Stanley Yelnats' Survival Guide to Camp Green Lake
- First edition cover
- Author: Louis Sachar
- Illustrator: Jeff Newman
- Cover artist: Bagram Ibatoulline
- Language: English
- Series: Holes series
- Genre: Young adult
- Publisher: Yearling Books
- Publication date: March 11, 2003
- Publication place: United States
- Media type: Print (paperback)
- Pages: 96 pp (first edition)
- ISBN: 0-440-41947-6
- OCLC: 51849580
- LC Class: MLCS 2006/42289 (P)
- Preceded by: Holes
- Followed by: Small Steps

= Stanley Yelnats' Survival Guide to Camp Green Lake =

2003 novel by Louis Sachar

Stanley Yelnats' Survival Guide to Camp Green Lake is a 2003 companion book for young adults by Louis Sachar, first published by Yearling Books (an imprint of Random House).

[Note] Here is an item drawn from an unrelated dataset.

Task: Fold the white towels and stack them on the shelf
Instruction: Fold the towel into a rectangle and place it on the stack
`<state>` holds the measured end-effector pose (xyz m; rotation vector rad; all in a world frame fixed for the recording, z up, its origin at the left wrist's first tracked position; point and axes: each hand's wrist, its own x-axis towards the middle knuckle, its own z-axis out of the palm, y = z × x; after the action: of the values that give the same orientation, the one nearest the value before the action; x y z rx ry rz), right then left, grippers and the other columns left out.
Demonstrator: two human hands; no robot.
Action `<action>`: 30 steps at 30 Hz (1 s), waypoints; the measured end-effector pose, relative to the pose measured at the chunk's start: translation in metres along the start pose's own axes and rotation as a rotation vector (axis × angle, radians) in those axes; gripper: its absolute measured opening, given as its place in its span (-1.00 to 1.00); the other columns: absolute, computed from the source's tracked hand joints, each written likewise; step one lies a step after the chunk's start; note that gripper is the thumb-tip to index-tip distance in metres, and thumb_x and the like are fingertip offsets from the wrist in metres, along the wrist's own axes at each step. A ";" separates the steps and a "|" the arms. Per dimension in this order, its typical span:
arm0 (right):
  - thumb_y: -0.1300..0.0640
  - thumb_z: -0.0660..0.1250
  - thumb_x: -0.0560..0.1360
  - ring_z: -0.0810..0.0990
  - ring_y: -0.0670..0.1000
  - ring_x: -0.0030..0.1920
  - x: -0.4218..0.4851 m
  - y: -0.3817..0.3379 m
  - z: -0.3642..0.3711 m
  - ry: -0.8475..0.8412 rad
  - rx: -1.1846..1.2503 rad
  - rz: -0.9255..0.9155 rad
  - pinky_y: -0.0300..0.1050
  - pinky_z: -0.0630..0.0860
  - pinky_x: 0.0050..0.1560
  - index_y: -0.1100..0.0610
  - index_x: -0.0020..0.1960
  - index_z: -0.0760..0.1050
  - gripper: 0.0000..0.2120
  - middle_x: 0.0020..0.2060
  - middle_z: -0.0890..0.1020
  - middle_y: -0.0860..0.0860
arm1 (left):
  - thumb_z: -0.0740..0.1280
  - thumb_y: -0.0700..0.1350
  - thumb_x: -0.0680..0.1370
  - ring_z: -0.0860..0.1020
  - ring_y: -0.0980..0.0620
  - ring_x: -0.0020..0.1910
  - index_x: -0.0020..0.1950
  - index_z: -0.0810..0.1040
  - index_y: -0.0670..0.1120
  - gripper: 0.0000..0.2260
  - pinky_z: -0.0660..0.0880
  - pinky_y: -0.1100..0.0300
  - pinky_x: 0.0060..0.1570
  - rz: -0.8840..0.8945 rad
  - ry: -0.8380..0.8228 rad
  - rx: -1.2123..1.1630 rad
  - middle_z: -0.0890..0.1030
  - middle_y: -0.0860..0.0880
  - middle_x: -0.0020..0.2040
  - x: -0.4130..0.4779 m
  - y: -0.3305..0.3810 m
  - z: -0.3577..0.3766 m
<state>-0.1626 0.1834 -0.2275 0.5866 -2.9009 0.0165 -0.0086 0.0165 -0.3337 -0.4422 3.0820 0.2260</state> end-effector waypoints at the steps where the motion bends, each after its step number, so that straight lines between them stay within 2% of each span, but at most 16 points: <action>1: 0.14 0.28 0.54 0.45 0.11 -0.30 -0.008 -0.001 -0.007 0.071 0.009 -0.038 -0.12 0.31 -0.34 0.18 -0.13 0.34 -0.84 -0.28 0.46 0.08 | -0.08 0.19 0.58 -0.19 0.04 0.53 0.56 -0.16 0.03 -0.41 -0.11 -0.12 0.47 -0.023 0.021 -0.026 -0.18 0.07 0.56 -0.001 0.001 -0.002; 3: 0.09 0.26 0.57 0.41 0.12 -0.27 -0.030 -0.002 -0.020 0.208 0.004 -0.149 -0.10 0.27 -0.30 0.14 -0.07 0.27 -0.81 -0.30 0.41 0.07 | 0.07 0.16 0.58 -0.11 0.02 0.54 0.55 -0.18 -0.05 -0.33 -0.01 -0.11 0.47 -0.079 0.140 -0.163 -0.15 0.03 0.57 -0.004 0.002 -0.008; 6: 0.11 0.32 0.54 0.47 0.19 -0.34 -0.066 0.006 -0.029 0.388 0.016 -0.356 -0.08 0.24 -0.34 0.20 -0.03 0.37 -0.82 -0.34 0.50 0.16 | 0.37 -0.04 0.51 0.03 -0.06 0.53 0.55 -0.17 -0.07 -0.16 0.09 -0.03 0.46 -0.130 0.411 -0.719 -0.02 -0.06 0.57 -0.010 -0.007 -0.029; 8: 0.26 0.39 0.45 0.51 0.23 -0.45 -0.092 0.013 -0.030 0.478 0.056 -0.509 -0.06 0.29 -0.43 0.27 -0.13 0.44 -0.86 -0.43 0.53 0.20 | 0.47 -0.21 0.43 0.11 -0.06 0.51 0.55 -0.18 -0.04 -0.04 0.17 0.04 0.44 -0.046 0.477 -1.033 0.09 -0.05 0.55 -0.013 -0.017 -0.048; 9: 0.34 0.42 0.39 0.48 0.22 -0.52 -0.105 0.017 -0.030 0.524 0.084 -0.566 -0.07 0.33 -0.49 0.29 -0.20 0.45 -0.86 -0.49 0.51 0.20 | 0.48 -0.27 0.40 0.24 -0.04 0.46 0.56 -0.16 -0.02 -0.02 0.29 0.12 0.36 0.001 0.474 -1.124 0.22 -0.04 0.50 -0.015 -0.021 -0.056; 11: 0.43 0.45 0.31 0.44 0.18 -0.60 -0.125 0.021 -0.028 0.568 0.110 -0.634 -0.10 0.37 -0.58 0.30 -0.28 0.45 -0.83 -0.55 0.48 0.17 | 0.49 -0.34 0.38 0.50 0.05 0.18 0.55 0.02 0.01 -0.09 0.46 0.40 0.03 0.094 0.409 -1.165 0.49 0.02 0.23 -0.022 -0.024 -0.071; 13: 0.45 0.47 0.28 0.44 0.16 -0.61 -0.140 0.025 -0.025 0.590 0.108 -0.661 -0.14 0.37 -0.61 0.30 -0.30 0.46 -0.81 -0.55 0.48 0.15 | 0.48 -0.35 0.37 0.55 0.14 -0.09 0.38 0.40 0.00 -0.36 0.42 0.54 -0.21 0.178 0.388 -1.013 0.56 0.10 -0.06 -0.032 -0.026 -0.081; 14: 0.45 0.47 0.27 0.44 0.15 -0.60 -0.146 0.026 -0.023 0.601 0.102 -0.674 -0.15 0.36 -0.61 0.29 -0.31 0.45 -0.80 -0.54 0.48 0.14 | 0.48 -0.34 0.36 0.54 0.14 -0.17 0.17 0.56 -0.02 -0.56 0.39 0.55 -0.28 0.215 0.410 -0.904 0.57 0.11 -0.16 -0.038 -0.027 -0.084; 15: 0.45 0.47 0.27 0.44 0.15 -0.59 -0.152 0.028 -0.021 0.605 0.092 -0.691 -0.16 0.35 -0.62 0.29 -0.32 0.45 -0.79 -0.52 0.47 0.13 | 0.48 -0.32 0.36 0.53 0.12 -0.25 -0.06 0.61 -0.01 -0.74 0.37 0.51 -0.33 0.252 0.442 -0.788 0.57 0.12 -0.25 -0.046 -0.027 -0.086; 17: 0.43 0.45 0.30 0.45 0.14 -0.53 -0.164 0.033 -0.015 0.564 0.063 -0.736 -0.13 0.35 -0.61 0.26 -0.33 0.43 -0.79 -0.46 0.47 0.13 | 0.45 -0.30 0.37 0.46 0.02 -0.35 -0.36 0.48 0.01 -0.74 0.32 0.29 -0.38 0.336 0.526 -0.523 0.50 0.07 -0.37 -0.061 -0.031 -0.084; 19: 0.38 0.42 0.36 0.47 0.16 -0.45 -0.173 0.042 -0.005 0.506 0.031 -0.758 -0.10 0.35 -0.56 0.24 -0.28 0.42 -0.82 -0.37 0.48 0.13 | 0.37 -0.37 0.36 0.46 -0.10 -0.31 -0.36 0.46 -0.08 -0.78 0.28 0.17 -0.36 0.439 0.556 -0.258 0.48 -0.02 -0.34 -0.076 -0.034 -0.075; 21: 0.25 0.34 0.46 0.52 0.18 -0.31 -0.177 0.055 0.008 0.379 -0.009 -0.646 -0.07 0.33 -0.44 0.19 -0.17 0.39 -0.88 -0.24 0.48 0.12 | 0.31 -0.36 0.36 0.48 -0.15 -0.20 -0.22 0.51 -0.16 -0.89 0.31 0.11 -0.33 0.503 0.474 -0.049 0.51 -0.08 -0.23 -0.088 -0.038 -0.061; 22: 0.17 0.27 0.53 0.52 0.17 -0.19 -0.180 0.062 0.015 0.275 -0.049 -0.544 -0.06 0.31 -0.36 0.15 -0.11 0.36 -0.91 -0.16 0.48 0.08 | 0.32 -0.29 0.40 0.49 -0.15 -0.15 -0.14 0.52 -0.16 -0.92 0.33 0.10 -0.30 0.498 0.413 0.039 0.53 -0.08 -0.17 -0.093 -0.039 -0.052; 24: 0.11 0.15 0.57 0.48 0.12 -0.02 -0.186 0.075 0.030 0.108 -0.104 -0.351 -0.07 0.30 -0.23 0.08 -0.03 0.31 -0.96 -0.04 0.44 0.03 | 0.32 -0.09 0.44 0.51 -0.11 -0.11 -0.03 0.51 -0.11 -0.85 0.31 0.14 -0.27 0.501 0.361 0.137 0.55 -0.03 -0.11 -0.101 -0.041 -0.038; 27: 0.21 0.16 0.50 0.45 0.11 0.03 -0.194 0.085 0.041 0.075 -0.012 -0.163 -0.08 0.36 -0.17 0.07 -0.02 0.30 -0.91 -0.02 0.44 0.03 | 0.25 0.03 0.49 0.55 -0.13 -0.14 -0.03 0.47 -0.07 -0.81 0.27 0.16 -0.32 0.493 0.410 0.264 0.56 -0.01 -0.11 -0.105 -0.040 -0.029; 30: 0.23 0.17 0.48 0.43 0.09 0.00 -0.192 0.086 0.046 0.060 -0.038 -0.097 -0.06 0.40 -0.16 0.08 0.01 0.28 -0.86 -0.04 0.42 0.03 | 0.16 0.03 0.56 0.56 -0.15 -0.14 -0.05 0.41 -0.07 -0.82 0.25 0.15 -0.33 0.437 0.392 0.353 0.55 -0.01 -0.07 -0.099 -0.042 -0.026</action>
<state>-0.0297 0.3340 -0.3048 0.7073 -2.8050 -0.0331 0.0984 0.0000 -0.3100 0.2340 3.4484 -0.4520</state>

It is the second in a series inaugurated in 1998 by the award-winning Holes and was published a month before the release of the film version of that novel.

Survival Guide is a "tongue-in-cheek handbook for newcomers" to Camp Green Lake, for a "more pleasant" trip than the one featured in Holes.

As of May 18, 2003, the book was ranked 8th by The New York Times on its list of bestselling Children's Paperback Books.